> **PROBLEM DETAILS**:
Down to the last character, repeat the entries beneath this task.

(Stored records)
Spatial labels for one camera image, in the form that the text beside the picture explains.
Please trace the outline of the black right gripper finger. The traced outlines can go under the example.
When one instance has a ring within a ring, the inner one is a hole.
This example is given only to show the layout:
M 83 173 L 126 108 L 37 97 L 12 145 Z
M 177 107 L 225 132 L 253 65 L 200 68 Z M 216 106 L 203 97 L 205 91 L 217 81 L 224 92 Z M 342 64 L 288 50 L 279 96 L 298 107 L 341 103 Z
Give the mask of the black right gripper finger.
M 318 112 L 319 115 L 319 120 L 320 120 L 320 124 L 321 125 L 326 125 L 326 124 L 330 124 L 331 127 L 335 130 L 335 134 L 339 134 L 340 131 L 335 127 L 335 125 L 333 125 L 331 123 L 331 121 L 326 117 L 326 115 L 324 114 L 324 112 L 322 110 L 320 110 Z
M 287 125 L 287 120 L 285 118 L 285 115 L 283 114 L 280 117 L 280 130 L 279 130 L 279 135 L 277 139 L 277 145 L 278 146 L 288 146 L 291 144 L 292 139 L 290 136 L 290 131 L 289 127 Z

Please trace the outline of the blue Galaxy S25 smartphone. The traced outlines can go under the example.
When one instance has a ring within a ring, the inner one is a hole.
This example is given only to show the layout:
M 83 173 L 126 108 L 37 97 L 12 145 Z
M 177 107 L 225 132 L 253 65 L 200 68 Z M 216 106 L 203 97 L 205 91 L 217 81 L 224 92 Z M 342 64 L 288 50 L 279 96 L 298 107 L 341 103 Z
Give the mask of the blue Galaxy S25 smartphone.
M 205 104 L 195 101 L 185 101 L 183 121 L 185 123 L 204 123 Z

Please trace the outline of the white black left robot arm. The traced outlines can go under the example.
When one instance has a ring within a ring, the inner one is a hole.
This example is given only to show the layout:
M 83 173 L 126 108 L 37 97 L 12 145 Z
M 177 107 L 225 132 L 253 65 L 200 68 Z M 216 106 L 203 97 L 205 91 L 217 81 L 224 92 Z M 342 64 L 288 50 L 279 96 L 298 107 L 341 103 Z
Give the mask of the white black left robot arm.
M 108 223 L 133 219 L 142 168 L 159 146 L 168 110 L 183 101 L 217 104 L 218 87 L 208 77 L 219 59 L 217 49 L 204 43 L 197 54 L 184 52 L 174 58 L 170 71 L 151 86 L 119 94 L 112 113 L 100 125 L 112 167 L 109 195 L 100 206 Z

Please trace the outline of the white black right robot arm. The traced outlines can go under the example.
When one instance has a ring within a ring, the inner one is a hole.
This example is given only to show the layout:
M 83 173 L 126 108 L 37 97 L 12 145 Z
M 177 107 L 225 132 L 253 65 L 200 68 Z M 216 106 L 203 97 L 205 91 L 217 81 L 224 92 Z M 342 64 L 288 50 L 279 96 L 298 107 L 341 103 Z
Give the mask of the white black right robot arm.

> **TASK RESPONSE**:
Spatial labels for one camera image, in the form that the text beside the picture explains.
Please trace the outline of the black right gripper finger. The traced outlines can go under the example.
When one instance has a ring within a ring, the inner one is a hole.
This example is given only to show the layout:
M 83 173 L 126 108 L 37 97 L 12 145 Z
M 177 107 L 225 132 L 253 65 L 200 68 Z M 216 106 L 203 97 L 205 91 L 217 81 L 224 92 Z M 342 64 L 288 50 L 279 96 L 298 107 L 341 103 Z
Give the mask of the black right gripper finger.
M 318 112 L 319 115 L 319 120 L 320 120 L 320 124 L 321 125 L 326 125 L 326 124 L 330 124 L 331 127 L 335 130 L 335 134 L 339 134 L 340 131 L 335 127 L 335 125 L 333 125 L 331 123 L 331 121 L 326 117 L 326 115 L 324 114 L 324 112 L 322 110 L 320 110 Z
M 287 125 L 287 120 L 285 118 L 285 115 L 283 114 L 280 117 L 280 130 L 279 130 L 279 135 L 277 139 L 277 145 L 278 146 L 288 146 L 291 144 L 292 139 L 290 136 L 290 131 L 289 127 Z

Please trace the outline of the blue Galaxy S25 smartphone. The traced outlines can go under the example.
When one instance has a ring within a ring, the inner one is a hole.
This example is given only to show the layout:
M 83 173 L 126 108 L 37 97 L 12 145 Z
M 177 107 L 225 132 L 253 65 L 200 68 Z M 216 106 L 203 97 L 205 91 L 217 81 L 224 92 Z M 342 64 L 288 50 L 279 96 L 298 107 L 341 103 Z
Give the mask of the blue Galaxy S25 smartphone.
M 205 104 L 195 101 L 185 101 L 183 121 L 185 123 L 204 123 Z

Please trace the outline of the white black left robot arm. The traced outlines can go under the example.
When one instance has a ring within a ring, the inner one is a hole.
This example is given only to show the layout:
M 83 173 L 126 108 L 37 97 L 12 145 Z
M 177 107 L 225 132 L 253 65 L 200 68 Z M 216 106 L 203 97 L 205 91 L 217 81 L 224 92 Z M 342 64 L 288 50 L 279 96 L 298 107 L 341 103 Z
Give the mask of the white black left robot arm.
M 108 223 L 133 219 L 142 168 L 159 146 L 168 110 L 183 101 L 217 104 L 218 87 L 208 77 L 219 59 L 217 49 L 204 43 L 197 54 L 184 52 L 174 58 L 170 71 L 151 86 L 119 94 L 112 113 L 100 125 L 112 167 L 109 195 L 100 206 Z

Please trace the outline of the white black right robot arm. The traced outlines can go under the example.
When one instance has a ring within a ring, the inner one is a hole.
This example is given only to show the layout:
M 83 173 L 126 108 L 37 97 L 12 145 Z
M 177 107 L 225 132 L 253 65 L 200 68 Z M 216 106 L 203 97 L 205 91 L 217 81 L 224 92 Z M 342 64 L 288 50 L 279 96 L 298 107 L 341 103 Z
Give the mask of the white black right robot arm.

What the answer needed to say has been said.